◆ **EXERCISE OBJECTIVE**
Your response should be a copy of each line in the listing below that includes the word "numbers".

··········

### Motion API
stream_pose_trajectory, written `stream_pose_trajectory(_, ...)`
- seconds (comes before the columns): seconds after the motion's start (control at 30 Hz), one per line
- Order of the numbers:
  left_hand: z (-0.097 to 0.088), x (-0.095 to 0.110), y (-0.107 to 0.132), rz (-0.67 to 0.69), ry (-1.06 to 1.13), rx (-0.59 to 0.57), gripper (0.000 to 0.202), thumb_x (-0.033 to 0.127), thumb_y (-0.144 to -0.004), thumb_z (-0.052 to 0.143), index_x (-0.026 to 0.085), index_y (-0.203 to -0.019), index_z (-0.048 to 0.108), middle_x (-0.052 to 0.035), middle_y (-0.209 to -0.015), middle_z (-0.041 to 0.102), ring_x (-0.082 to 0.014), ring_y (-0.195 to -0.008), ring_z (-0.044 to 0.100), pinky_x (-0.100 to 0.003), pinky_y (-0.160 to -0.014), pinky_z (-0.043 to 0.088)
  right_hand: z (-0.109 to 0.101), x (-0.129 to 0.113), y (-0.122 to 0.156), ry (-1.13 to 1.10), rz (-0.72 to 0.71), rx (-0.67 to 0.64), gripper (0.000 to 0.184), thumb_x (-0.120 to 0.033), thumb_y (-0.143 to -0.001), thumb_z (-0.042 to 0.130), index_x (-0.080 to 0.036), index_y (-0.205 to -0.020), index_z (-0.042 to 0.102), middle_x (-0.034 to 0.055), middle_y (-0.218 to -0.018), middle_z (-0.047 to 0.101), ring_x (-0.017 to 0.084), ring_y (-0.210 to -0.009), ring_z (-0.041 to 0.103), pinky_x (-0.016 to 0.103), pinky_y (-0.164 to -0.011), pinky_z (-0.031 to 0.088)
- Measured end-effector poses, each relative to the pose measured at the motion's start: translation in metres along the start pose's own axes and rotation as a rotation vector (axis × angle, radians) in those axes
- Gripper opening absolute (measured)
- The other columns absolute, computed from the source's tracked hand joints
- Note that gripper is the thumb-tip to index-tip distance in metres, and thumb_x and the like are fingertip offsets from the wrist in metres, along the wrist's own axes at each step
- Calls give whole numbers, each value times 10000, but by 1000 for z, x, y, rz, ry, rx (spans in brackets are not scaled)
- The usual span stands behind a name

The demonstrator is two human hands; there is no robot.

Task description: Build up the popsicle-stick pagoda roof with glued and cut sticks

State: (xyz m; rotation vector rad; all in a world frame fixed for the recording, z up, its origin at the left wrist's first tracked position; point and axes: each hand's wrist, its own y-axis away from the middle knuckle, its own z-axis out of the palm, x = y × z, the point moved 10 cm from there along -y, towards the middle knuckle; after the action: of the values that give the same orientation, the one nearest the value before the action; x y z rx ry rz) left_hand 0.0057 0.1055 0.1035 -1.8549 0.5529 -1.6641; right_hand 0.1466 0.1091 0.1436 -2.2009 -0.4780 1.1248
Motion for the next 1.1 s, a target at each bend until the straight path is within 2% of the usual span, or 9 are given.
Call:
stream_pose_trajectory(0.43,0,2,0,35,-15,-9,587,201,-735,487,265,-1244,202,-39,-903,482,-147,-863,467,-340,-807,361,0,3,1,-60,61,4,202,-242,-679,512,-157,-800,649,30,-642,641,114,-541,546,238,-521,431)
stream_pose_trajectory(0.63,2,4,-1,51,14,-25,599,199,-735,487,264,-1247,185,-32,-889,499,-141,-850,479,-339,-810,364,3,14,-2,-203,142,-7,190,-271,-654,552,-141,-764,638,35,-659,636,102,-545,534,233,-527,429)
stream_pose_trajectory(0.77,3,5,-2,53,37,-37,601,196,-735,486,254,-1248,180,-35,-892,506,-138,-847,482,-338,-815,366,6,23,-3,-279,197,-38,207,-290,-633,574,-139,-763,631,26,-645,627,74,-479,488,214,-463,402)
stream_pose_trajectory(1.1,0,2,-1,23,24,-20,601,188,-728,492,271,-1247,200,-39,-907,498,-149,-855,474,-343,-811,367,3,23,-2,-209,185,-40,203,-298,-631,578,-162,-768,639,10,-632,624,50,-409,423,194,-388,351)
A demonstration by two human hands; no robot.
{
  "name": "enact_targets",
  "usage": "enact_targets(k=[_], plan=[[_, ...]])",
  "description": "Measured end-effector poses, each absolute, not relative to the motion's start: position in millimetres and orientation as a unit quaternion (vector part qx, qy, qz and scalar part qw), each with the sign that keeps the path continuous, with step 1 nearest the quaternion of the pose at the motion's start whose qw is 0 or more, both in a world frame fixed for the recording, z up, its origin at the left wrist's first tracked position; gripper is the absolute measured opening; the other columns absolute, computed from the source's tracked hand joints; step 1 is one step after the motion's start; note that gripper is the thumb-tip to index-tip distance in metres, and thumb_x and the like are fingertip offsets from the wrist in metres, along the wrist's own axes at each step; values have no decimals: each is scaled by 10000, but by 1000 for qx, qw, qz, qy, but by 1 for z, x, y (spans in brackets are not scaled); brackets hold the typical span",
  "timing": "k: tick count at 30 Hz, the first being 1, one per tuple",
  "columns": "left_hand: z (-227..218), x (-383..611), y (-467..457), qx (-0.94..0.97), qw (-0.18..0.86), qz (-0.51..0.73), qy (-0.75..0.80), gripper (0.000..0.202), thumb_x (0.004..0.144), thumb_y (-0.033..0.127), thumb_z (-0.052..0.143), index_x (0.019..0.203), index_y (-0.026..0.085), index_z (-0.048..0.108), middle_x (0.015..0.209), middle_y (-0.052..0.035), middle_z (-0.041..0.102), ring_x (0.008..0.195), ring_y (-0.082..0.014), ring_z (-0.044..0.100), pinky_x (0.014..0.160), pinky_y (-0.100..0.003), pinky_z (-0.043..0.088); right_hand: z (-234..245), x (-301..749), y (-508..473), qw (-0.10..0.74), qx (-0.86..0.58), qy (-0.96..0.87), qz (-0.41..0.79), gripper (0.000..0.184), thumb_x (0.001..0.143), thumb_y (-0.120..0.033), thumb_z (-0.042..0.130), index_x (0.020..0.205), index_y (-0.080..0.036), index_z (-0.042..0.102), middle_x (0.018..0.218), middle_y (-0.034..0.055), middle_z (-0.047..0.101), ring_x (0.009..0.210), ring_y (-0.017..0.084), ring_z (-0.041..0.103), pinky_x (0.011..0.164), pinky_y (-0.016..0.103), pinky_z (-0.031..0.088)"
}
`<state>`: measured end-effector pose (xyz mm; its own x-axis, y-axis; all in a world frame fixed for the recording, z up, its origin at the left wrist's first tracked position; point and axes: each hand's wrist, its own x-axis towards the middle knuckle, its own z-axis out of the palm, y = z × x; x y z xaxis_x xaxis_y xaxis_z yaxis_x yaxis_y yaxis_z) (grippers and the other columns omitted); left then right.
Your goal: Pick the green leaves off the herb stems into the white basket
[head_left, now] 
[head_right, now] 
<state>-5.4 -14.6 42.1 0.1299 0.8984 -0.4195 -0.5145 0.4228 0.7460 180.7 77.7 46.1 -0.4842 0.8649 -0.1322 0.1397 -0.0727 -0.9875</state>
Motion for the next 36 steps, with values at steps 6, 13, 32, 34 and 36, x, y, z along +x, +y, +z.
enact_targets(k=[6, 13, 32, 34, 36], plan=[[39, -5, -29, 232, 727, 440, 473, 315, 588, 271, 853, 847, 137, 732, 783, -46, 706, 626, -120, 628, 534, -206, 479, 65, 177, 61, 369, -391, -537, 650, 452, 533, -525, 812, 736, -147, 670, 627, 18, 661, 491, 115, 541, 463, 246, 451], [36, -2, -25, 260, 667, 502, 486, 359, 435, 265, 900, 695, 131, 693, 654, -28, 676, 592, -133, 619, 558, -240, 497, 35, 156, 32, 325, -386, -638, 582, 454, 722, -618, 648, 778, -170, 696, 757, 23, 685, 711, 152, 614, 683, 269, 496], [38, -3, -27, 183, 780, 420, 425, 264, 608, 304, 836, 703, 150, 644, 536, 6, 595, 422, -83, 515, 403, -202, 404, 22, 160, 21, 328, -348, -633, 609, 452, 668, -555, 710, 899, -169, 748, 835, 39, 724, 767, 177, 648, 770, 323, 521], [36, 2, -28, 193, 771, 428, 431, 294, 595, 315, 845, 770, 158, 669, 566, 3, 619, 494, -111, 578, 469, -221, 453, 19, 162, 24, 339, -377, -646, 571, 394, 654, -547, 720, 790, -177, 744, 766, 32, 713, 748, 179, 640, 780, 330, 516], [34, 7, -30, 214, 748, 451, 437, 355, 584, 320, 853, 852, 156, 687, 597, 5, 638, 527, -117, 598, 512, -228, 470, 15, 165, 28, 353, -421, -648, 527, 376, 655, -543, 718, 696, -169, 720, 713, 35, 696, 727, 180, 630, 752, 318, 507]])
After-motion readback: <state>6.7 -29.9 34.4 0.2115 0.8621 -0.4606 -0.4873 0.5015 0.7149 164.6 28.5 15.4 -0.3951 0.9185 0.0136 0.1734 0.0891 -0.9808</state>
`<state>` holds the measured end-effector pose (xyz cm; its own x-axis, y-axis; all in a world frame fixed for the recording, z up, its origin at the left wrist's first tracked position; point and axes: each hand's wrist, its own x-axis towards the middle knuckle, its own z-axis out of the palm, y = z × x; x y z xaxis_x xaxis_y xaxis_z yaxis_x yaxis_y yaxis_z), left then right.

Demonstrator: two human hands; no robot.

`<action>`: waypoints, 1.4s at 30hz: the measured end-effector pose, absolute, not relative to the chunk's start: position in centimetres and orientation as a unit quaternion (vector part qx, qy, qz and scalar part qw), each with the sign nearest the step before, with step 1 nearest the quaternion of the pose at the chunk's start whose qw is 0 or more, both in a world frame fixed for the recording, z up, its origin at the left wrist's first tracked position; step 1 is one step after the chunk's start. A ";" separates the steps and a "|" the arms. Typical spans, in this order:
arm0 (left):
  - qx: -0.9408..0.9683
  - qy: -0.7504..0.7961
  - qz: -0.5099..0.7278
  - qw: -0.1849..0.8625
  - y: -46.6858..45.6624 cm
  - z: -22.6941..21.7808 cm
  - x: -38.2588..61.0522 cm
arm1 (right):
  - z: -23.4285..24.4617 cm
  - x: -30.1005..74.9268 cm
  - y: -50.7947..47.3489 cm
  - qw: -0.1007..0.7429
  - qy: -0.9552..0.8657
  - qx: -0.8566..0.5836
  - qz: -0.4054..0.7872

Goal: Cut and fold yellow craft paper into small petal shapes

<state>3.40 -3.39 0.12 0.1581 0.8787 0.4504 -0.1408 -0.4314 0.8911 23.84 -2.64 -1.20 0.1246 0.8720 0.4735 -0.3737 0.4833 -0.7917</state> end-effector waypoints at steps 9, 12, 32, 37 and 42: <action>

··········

◆ **SOLUTION**
- Order of the numbers:
- Calls give whole numbers, each value times 10000, but by 1000 for z, x, y, rz, ry, rx (spans in brackets are not scaled)

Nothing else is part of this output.